-------- Entries provided
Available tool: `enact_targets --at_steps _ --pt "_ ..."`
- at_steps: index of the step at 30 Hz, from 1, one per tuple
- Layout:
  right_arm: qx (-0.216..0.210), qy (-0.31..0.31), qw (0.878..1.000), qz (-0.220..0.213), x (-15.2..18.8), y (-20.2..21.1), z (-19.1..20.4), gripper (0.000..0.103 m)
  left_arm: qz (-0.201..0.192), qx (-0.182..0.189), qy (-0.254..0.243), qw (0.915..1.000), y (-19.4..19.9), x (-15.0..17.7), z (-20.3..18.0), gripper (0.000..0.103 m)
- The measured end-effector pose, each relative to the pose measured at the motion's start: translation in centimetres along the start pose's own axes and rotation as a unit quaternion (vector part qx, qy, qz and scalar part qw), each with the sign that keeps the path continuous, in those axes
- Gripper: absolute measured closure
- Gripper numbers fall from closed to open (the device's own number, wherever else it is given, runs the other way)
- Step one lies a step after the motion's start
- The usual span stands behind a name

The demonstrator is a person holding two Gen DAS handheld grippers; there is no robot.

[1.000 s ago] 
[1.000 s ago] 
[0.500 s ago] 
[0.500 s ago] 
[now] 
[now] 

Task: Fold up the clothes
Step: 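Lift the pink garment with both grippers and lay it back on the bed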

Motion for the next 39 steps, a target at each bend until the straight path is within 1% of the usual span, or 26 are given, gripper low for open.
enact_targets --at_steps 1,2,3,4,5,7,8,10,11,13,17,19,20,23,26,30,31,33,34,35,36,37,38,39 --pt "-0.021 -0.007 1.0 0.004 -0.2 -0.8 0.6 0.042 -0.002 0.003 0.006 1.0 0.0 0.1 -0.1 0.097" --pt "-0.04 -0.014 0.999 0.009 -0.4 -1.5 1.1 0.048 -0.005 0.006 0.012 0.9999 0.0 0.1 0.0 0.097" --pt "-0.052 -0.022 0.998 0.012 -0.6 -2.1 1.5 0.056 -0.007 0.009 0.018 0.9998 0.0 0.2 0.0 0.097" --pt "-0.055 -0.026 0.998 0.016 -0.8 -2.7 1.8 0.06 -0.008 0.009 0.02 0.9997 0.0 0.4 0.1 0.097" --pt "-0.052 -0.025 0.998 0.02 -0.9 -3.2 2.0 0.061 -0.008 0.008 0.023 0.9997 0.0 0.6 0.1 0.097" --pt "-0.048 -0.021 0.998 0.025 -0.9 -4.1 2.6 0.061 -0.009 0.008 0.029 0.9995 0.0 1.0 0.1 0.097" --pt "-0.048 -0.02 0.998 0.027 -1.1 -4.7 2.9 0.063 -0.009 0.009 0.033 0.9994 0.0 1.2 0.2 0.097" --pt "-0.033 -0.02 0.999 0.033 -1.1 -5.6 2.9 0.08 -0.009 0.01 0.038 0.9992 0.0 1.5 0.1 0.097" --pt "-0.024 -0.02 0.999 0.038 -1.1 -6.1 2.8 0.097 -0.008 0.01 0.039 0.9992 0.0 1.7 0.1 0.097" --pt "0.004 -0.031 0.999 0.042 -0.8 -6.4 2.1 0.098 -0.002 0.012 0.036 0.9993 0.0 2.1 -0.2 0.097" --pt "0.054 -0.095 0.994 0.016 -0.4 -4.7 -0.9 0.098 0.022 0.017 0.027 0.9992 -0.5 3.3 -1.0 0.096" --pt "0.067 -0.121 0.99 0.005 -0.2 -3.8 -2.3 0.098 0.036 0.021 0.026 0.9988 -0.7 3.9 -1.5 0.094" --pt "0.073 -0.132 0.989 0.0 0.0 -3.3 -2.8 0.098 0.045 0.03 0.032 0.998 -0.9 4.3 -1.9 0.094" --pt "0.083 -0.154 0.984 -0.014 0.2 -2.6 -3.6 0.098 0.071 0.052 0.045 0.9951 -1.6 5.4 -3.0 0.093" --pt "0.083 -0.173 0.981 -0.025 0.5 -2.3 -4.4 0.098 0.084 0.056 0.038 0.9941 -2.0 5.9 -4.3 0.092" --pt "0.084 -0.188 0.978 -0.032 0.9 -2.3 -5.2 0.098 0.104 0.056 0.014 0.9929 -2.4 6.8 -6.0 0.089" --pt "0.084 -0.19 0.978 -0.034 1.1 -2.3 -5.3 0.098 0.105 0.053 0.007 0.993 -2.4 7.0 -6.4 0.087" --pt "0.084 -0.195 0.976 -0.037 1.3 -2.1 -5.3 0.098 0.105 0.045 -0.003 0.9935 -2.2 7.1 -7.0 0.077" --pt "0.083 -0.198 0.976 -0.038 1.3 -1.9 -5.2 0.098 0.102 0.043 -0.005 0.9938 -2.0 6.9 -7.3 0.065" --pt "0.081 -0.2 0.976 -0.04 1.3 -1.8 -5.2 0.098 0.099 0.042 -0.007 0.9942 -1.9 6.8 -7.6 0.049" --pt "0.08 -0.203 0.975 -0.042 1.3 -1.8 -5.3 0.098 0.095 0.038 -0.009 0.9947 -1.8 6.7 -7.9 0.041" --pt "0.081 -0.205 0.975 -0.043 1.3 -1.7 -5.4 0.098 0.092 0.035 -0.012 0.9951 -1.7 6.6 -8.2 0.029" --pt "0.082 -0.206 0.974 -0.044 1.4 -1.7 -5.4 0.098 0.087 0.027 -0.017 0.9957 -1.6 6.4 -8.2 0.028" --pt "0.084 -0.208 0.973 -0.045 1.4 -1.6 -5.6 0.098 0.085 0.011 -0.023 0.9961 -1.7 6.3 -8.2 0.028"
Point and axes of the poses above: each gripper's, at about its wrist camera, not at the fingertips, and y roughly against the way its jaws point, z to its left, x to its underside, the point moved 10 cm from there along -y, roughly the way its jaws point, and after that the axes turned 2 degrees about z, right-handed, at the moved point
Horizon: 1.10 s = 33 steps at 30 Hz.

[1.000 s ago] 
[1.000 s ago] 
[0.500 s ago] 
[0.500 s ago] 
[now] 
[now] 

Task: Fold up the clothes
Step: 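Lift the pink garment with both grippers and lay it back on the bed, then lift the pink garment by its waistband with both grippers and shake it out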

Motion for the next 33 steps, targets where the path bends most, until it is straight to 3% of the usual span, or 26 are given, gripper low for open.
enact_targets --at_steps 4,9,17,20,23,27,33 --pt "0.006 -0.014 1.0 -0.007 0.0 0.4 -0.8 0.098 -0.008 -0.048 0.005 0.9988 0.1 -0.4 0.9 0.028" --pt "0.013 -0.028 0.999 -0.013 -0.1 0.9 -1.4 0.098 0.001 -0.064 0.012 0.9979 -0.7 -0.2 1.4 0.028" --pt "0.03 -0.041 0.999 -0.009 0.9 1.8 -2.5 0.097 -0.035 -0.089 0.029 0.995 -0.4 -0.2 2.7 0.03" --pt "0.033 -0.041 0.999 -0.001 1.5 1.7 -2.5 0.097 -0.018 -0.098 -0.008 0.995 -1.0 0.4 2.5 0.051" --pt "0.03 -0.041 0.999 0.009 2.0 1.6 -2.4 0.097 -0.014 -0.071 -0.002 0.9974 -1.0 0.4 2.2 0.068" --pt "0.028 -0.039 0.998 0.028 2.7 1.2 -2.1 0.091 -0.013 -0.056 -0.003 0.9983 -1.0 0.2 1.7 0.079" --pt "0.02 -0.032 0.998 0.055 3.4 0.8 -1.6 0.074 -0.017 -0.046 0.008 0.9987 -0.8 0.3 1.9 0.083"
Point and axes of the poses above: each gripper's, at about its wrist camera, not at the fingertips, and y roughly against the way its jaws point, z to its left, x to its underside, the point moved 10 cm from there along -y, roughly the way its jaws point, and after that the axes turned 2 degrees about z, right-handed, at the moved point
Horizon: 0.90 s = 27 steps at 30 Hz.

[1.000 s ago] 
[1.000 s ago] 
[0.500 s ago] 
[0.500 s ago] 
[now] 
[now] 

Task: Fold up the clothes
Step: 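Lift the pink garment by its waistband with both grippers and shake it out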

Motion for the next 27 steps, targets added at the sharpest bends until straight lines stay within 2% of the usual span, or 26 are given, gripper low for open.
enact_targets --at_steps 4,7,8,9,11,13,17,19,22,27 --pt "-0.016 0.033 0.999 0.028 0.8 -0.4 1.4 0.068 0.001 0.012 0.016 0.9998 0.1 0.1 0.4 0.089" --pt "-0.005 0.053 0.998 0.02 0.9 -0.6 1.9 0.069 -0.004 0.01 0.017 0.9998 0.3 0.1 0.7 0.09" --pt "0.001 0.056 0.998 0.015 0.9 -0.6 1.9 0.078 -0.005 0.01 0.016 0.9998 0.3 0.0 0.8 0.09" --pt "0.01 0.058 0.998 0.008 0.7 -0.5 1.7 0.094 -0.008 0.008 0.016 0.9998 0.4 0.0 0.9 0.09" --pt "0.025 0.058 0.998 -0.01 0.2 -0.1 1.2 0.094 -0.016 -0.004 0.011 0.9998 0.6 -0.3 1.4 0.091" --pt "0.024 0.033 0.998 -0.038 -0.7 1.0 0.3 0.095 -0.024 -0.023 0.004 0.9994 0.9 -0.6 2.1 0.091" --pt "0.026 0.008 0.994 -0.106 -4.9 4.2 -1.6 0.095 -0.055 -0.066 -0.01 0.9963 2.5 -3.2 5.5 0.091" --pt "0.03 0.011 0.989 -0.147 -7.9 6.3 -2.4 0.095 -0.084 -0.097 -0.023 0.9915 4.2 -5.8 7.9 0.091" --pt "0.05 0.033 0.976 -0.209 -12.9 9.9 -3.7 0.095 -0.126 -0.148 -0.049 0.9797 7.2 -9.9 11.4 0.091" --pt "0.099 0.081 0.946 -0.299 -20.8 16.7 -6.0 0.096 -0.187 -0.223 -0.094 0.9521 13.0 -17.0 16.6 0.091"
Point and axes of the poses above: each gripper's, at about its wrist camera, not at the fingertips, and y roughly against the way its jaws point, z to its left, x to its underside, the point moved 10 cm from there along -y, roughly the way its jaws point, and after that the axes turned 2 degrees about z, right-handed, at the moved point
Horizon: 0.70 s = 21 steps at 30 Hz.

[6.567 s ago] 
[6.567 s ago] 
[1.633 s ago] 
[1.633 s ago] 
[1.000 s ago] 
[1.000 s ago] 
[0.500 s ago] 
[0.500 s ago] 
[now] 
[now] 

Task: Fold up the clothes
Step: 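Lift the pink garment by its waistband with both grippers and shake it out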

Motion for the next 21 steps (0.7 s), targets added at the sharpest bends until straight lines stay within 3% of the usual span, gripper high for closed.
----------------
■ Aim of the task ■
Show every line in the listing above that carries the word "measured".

■ Answer to this problem ■
- The measured end-effector pose, each relative to the pose measured at the motion's start: translation in centimetres along the start pose's own axes and rotation as a unit quaternion (vector part qx, qy, qz and scalar part qw), each with the sign that keeps the path continuous, in those axes
- Gripper: absolute measured closure

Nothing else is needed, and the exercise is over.